Thanks for your thoughts on my biking - I don`t feel so bad now spending so much time on it as opposed to the running.   With only 6 months till Musselman, I`ve been concerned whether I have enough to time to be able to do that run distance.   But it sounds like you think I have enough time.  

I am working harder on the CT and with the added running, although still not much, I have some muscles waking up.   I think the new seat height came into play as well with my hamstrings.   Just working a little differently on both legs.  
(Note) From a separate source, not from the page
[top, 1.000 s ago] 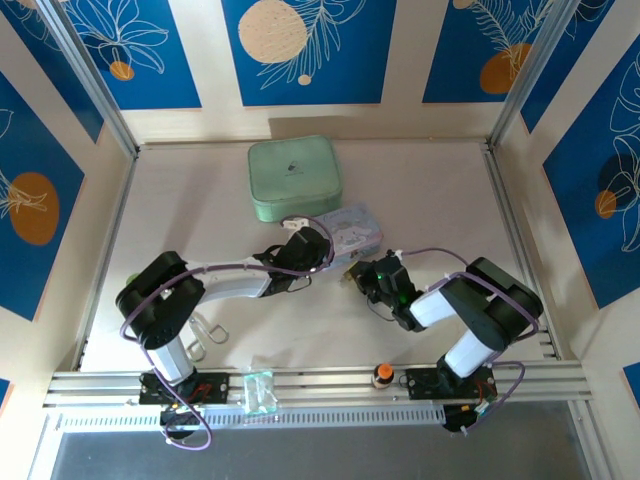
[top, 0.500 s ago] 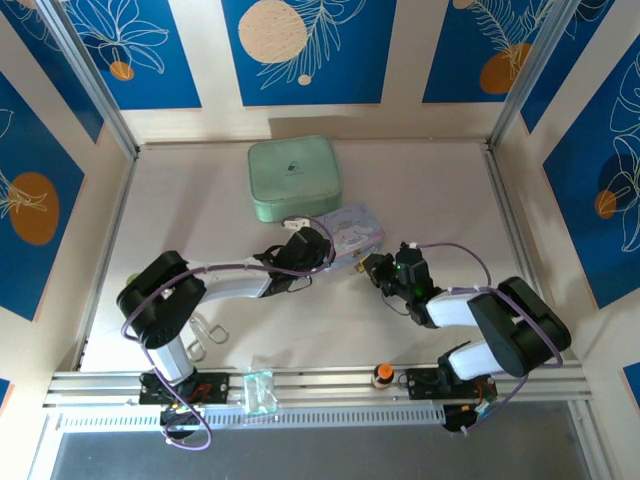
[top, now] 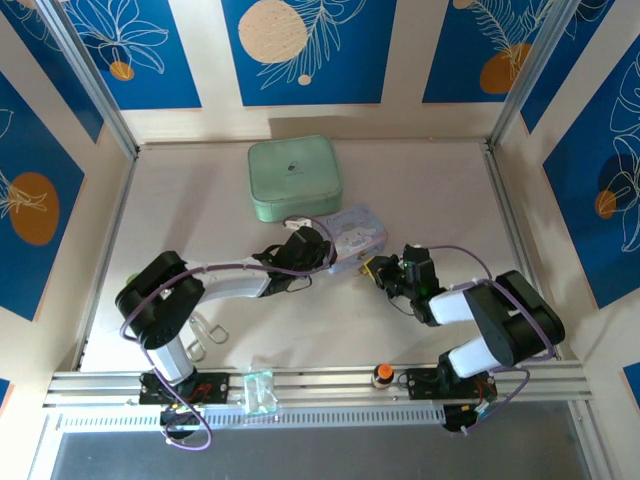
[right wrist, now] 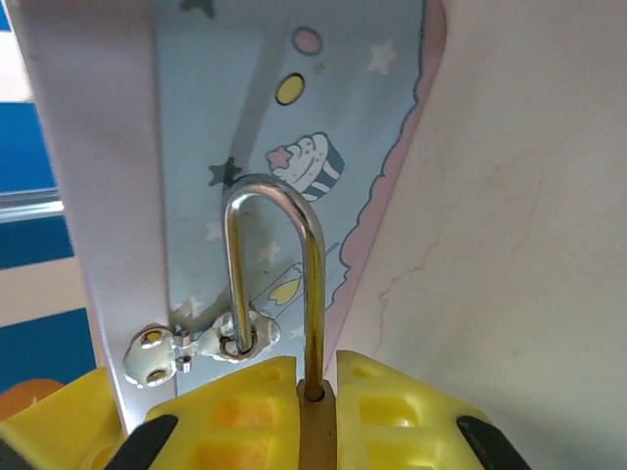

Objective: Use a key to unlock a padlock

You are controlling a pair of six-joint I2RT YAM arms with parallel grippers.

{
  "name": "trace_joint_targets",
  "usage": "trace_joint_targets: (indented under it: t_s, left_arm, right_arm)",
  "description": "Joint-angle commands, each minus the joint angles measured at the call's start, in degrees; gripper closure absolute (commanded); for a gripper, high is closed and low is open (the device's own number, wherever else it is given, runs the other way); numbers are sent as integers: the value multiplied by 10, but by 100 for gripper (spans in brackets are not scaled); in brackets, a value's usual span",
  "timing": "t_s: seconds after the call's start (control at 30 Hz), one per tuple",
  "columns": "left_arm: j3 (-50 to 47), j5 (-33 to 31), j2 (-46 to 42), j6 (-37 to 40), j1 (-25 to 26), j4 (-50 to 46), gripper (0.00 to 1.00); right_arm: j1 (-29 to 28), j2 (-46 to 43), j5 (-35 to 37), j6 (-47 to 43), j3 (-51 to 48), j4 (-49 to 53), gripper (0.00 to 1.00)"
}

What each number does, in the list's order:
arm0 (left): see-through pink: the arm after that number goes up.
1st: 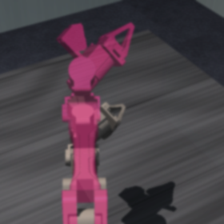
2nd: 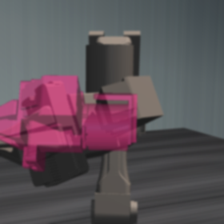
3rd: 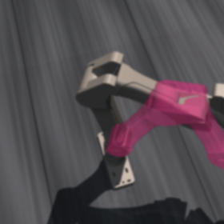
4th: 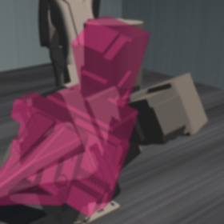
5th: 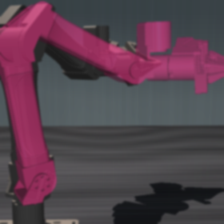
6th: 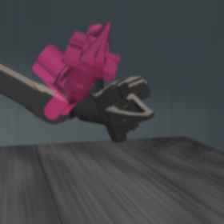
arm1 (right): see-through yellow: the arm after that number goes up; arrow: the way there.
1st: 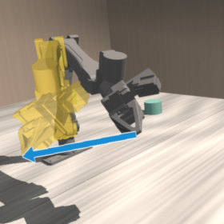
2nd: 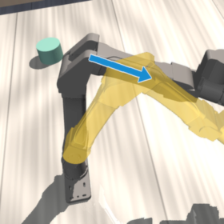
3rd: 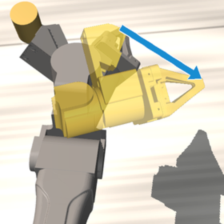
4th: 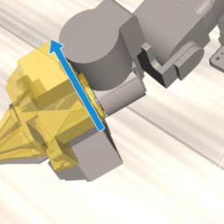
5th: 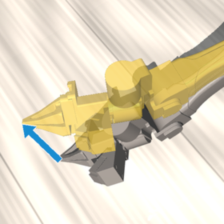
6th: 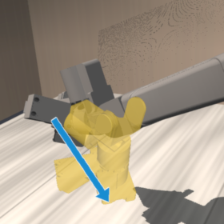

I had a really good swim this morning - longest in sometime (2560 meters) and it was a fun, effective workout, using fins for almost the entire session.   I have done it 3 times now.    I don`t know WHY I have not been using them more (the FINIS shorty ones - that float).   When you take them off, the body position is so much better and my legs feel SO light and I am able to kick for much longer.   Despite have a strong kick, I tend to stop kicking when I am swimming.    Have been focussing on some of the drills I think you might do - fist, fulcrum, no bubbles, and I am playing with that Vasa notion of having a stronger pull, and not just focussing on the the strong, fast finish.   

Re the Yoga and possible substitutes, I have pretty much tried them all and for me personally, nothing compares to Bikram yoga.    All of the postures are beginner postures and what bothers my knee is actually just the act of sitting on them.    However, I have made the decision that we do  need to cut back on the yoga to be able to get the tri specific training done.   Trying to add 1.5 hours of yoga to the mix is just too stressful.   It is just like when I was working full time and trying to cram everything in and being rushed all the time.   I have done Bikram long enough now that I know how to do it correctly, and I have the 90 min session lead by Bikram on a CD so we can do a shortened version at home which will help.   We also have a mirrored room that we can heat up pretty easily.

And on to CITYLINE!!!!   We could not believe it.   Must have gotten about 20-25 minutes of air time.     Just sitting in the right spot - thankfully nothing too close up.      Kind of a stupid show - but got lots of free stuff.  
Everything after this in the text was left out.